=== Section Start ===
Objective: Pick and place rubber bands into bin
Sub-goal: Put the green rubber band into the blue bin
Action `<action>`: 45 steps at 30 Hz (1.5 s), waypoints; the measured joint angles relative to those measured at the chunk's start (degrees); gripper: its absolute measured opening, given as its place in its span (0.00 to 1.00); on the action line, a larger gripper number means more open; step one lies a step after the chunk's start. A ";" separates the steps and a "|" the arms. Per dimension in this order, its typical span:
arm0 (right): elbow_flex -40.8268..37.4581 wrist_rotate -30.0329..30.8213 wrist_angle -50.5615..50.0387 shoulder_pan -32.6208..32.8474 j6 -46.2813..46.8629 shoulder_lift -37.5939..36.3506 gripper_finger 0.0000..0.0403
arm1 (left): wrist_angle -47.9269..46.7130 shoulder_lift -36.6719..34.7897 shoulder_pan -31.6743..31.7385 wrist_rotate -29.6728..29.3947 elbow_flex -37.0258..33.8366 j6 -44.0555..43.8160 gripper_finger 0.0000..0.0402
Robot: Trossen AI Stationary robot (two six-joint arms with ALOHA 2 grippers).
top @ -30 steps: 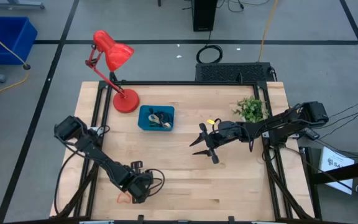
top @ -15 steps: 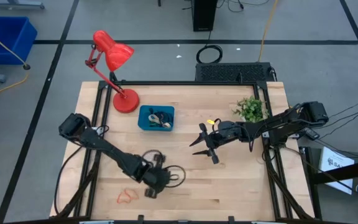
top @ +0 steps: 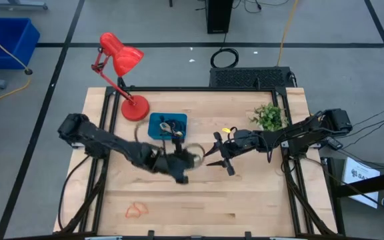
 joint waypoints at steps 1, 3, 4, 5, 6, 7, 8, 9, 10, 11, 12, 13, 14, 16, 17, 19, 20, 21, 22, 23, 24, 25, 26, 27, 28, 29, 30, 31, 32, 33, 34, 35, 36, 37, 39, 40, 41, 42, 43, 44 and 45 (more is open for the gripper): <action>0.00 0.00 -0.21 -0.02 -0.02 0.00 0.43 | 0.55 -1.27 0.80 0.18 -0.70 0.02 0.01; -0.02 0.00 -0.87 -0.01 -0.01 0.00 0.43 | 2.47 -4.36 2.10 1.27 -2.99 0.16 0.01; -0.02 0.00 -1.03 -0.01 -0.02 0.00 0.43 | 3.26 -6.07 2.64 1.55 -4.51 0.15 0.01; 0.00 0.00 -1.28 0.01 -0.02 0.00 0.43 | 4.47 -7.72 3.20 1.53 -6.13 0.18 0.01; 0.00 0.00 -1.42 0.00 -0.02 0.00 0.43 | 6.38 -9.33 3.82 1.45 -8.02 0.18 0.01; -0.02 0.00 -1.43 -0.02 -0.02 0.00 0.43 | 8.09 -11.11 4.49 1.14 -10.24 0.18 0.01; -0.02 0.00 -1.37 0.01 -0.03 0.00 0.43 | 9.76 -12.93 5.19 0.50 -12.87 0.21 0.00; -0.02 0.00 -1.30 0.00 -0.11 0.00 0.44 | 12.43 -14.54 5.98 0.16 -15.55 0.49 0.00; -0.02 0.00 -1.22 -0.02 -0.11 0.00 0.44 | 15.89 -16.13 6.88 0.12 -18.27 0.81 0.00; -0.02 0.00 -1.24 -0.02 -0.11 0.00 0.43 | 18.39 -17.92 7.78 0.08 -21.17 1.05 0.01; -0.02 0.00 -1.24 -0.01 -0.16 0.00 0.43 | 20.59 -19.61 8.70 -0.13 -24.46 1.07 0.00; -0.02 0.00 -1.18 0.00 -0.15 0.00 0.43 | 23.48 -20.88 9.69 -0.57 -27.42 1.01 0.00; -0.02 0.00 -1.17 -0.02 -0.16 0.00 0.43 | 26.46 -22.04 10.86 -0.78 -30.20 0.79 0.00; -0.02 0.00 -1.17 0.00 -0.20 0.00 0.43 | 30.61 -24.52 13.14 -1.28 -36.08 -0.11 0.00; -0.02 0.00 -1.17 -0.01 -0.20 0.00 0.43 | 33.00 -25.40 14.22 -1.58 -38.56 -0.72 0.00; -0.02 0.00 -1.10 -0.02 -0.21 0.00 0.43 | 37.71 -27.04 15.79 -1.39 -43.15 -1.68 0.00; -0.02 0.02 -0.90 -0.01 -0.31 0.00 0.43 | 38.86 -27.90 16.40 -1.35 -45.30 -2.29 0.00; 0.00 0.02 -0.88 -0.02 -0.55 0.00 0.43 | 40.49 -28.29 17.00 -1.31 -47.05 -2.89 0.00; 0.00 0.02 -0.97 -0.03 -0.84 0.00 0.43 | 42.22 -28.58 17.63 -1.32 -48.46 -3.38 0.00; 0.00 0.01 -1.07 -0.03 -1.42 0.00 0.43 | 42.91 -29.15 18.16 -1.39 -49.92 -3.87 0.01; 0.00 0.02 -1.13 -0.04 -1.96 0.00 0.43 | 43.42 -29.68 18.54 -1.50 -51.34 -4.44 0.01; 0.00 0.02 -1.13 -0.04 -2.54 0.00 0.43 | 44.16 -29.84 18.92 -1.49 -52.30 -5.24 0.01; 0.00 0.02 -1.16 -0.02 -3.01 0.00 0.43 | 44.97 -29.84 19.32 -1.36 -53.25 -6.24 0.00; 0.00 0.02 -1.20 -0.02 -3.14 0.00 0.43 | 45.27 -29.84 19.74 -1.27 -54.40 -7.04 0.00; 0.00 0.02 -1.21 -0.02 -3.19 0.00 0.43 | 45.22 -29.83 20.11 -1.34 -55.40 -7.82 0.00; 0.00 0.02 -1.25 -0.02 -3.19 0.00 0.43 | 45.31 -29.77 20.44 -1.38 -56.16 -8.57 0.01; -0.01 0.02 -1.26 -0.03 -3.21 0.00 0.43 | 45.49 -29.77 20.69 -1.45 -56.91 -9.39 0.01; -0.01 0.02 -1.23 -0.04 -3.23 0.00 0.43 | 45.64 -29.82 21.04 -1.44 -57.65 -10.28 0.01; 0.00 0.02 -1.20 -0.04 -3.28 0.00 0.43 | 45.62 -29.83 21.24 -1.31 -58.28 -11.17 0.01; 0.00 0.02 -1.20 -0.02 -3.41 0.00 0.43 | 45.63 -29.80 21.48 -1.31 -58.96 -12.02 0.00; 0.00 0.02 -1.22 -0.02 -3.43 0.00 0.43 | 45.58 -29.79 21.71 -1.34 -59.63 -12.67 0.00; 0.00 0.02 -1.22 -0.04 -3.45 0.00 0.43 | 45.40 -29.79 21.93 -1.34 -60.11 -13.33 0.01; 0.00 0.02 -1.22 -0.02 -3.45 0.00 0.43 | 45.42 -29.79 22.07 -1.31 -60.42 -13.87 0.01; 0.00 0.02 -1.21 -0.03 -3.45 0.00 0.43 | 45.55 -29.79 22.22 -1.31 -60.71 -14.46 0.01; 0.00 0.02 -1.21 -0.04 -3.45 0.00 0.43 | 45.42 -29.79 22.28 -1.30 -61.13 -14.97 0.02; 0.00 0.02 -1.20 -0.04 -3.45 0.00 0.43 | 45.36 -29.79 22.28 -1.27 -61.28 -14.94 0.02; 0.00 0.02 -1.21 -0.06 -3.46 0.00 0.43 | 45.29 -29.79 22.28 -1.27 -61.36 -14.77 0.01; 0.00 0.02 -1.21 -0.06 -3.48 0.00 0.43 | 45.17 -29.79 22.28 -1.27 -61.40 -14.71 0.01; 0.00 0.02 -1.22 -0.06 -3.47 0.00 0.43 | 44.92 -29.79 22.28 -1.21 -61.41 -14.71 0.01; 0.00 0.02 -1.20 -0.06 -3.47 0.00 0.44 | 44.64 -29.79 22.28 -0.88 -61.41 -14.73 0.01; 0.00 0.02 -1.22 -0.06 -3.45 0.00 0.43 | 44.41 -29.79 22.28 -0.45 -61.43 -14.73 0.01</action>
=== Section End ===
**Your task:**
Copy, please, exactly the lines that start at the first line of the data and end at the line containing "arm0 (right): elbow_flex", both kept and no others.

**Answer area:**
Objective: Pick and place rubber bands into bin
Sub-goal: Put the green rubber band into the blue bin
Action `<action>`: 45 steps at 30 Hz (1.5 s), waypoints; the measured joint angles relative to those measured at the chunk's start (degrees); gripper: its absolute measured opening, given as its place in its span (0.00 to 1.00); on the action line, a larger gripper number means more open; step one lies a step after the chunk's start. A ";" separates the steps and a "|" the arms. Per dimension in this order, its typical span:
arm0 (right): elbow_flex -40.8268..37.4581 wrist_rotate -30.0329..30.8213 wrist_angle -50.5615..50.0387 shoulder_pan -32.6208..32.8474 j6 -46.2813..46.8629 shoulder_lift -37.5939..36.3506 gripper_finger 0.0000..0.0403

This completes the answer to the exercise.